OUT: Will Home Prices Bottom? IN: Will Inventories Bottom?
The big question this year was whether home prices had finally hit bottom. We now know the answer is a resounding "yes." Every major index shows asking and sales prices rising in 2012.
The key question in 2013, though, is whether prices will rise enough so that for-sale inventory -- which has fallen 43 percent nationally since the summer of 2010 -- will hit bottom and start expanding again. The sharp decline in inventory was a necessary correction to the oversupply of homes after the bubble, but now inventory is below normal levels and holding back sales, particularly in California and the rest of the West.
Rising prices should lead to more inventory for two reasons: 1) rising prices encourage new construction, and 2) rising prices encourage some homeowners to sell. The big question for 2013 is whether today's price gains will continue strongly enough to encourage builders to build and homeowners to sell.
Why it matters: More inventory will lead to more sales and give buyers more homes to choose from.
OUT: Robo-signing Settlement; IN: New Mortgage Rules
In February 2012, 49 states and five large banks agreed to the $25 billion robo-signing settlement, which funds loan modifications, compensations and other programs. It was intended, in part, to punish banks for their foreclosure practices, but wrongfully foreclosed-upon consumers received very little money and some states have diverted their settlement funds from housing toward other purposes.
In 2013, the big housing-policy drama will be trying to prevent a future housing crisis rather than dealing with the last one. The Consumer Financial Protection Bureau will announce new mortgage rules in January to define which mortgages are judged to be beyond a borrower's ability to repay and would therefore trigger legal and financial implications for lenders. These rules will need to strike a delicate balance between protecting consumers from the types of high-risk loans that contributed to the last crisis and giving lenders the incentive to expand mortgage credit.
Why it matters: New mortgage rules will determine whether mortgage credit remains tight or finally starts to become more available to people who want to buy a home.

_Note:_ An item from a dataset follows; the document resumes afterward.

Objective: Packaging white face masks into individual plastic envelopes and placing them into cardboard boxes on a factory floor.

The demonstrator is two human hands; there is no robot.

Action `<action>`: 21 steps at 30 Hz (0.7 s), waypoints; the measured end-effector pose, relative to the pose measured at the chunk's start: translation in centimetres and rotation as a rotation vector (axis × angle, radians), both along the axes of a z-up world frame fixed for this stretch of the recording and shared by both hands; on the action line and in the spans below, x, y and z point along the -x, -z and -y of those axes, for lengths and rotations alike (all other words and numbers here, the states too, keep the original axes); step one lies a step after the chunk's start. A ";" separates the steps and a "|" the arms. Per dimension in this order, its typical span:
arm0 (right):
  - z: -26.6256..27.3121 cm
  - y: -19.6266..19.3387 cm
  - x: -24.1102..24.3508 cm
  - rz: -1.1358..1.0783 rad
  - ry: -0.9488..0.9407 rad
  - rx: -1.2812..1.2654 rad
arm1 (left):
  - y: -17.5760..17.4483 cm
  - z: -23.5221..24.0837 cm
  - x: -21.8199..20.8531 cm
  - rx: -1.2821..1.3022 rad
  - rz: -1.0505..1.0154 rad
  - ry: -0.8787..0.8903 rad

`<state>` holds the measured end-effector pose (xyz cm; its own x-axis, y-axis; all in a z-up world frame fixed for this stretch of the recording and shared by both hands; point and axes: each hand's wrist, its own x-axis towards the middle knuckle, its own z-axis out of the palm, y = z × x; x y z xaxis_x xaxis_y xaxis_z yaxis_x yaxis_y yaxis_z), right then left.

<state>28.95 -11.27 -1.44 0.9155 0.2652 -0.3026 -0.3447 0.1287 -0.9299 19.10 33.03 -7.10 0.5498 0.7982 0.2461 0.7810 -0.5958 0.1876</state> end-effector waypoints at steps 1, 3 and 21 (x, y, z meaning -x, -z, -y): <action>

OUT: Improving Housing Affordability; IN: Declining Housing Affordability
The huge price declines before 2012 and record-low mortgage rates in 2012 have made owning a home 45 percent cheaper than renting, according to the Summer 2012 Trulia Rent vs. Buy report. In fact, homeownership is more affordable than renting in even the priciest markets -- such as Honolulu and New York -- even without the tax breaks for homeowners.
However, now that home prices are rising faster than rents in most of the largest markets, the affordability tide is starting to turn. Furthermore, prices and rents are rising in many expensive markets, such as San Francisco, Miami and Seattle, reducing affordability for everyone. Rising mortgage rates, which consumers and forecasters expect next year as the economy strengthens, would also reduce affordability in 2013.
Why it matters: Worsening affordability will put homeownership out of reach for more households -- especially in the most expensive markets.
OUT: Expanding Refinancing to Stimulate the Economy; IN: Cutting the Mortgage Interest Deduction to Fix the Budget
You might be asking, how does expanding refinancing relate to cutting the mortgage interest deduction? Both are housing policies under debate that aim to serve broader economic goals. Refinancing helps stimulate the economy because it gives homeowners more spending money, one of President Obama's priorities in 2012. Cutting the mortgage interest deduction, which costs the federal government more than $100 billion annually in revenue, would help narrow the federal budget deficit -- and the top economic priority in 2013 is dealing with the federal budget without wrecking the economy (think "fiscal cliff").
Both Democrats and Republicans are considering a cut in the mortgage interest deduction, either through capping overall deductions, lowering the rate at which deductions are taken or converting the deduction into a credit.
Why it matters: Reducing the mortgage interest deduction would make homeownership more expensive, which would reduce home values, especially in high-cost housing markets.
OUT: National Housing Policy; IN: 'Localized' Housing Policy
There are plenty of national housing issues to deal with, such as the new mortgage rules (see above) and the future of housing giants Fannie Mae, Freddie Mac and the Federal Housing Administration. But many critical housing issues are local and therefore only fixable by city or state governments.
Foreclosures are no longer a national problem: the foreclosure inventory is concentrated in states with a slower, "judicial" foreclosure process -- such as Florida, Illinois, New Jersey, and New York -- where some are calling for state-level foreclosure reform. Affordability isn't a national problem either, but it's a severe local challenge in San Francisco, New York and other big, coastal cities, often aggravated by rules that limit new housing construction.
Even some national policies, like Fannie Mae and Freddie Mac's guarantee fees and conforming loan limits, are "localized": They vary geographically to reflect differences in state legal processes or housing prices. It's a sign of recovery and return to normalcy that the national housing crisis is becoming a range of diverse, localized housing challenges.
Why it matters: Housing policy will be more tailored to local issues, and less constrained by political gridlock in Washington -- so long as cities and states rise to the challenge.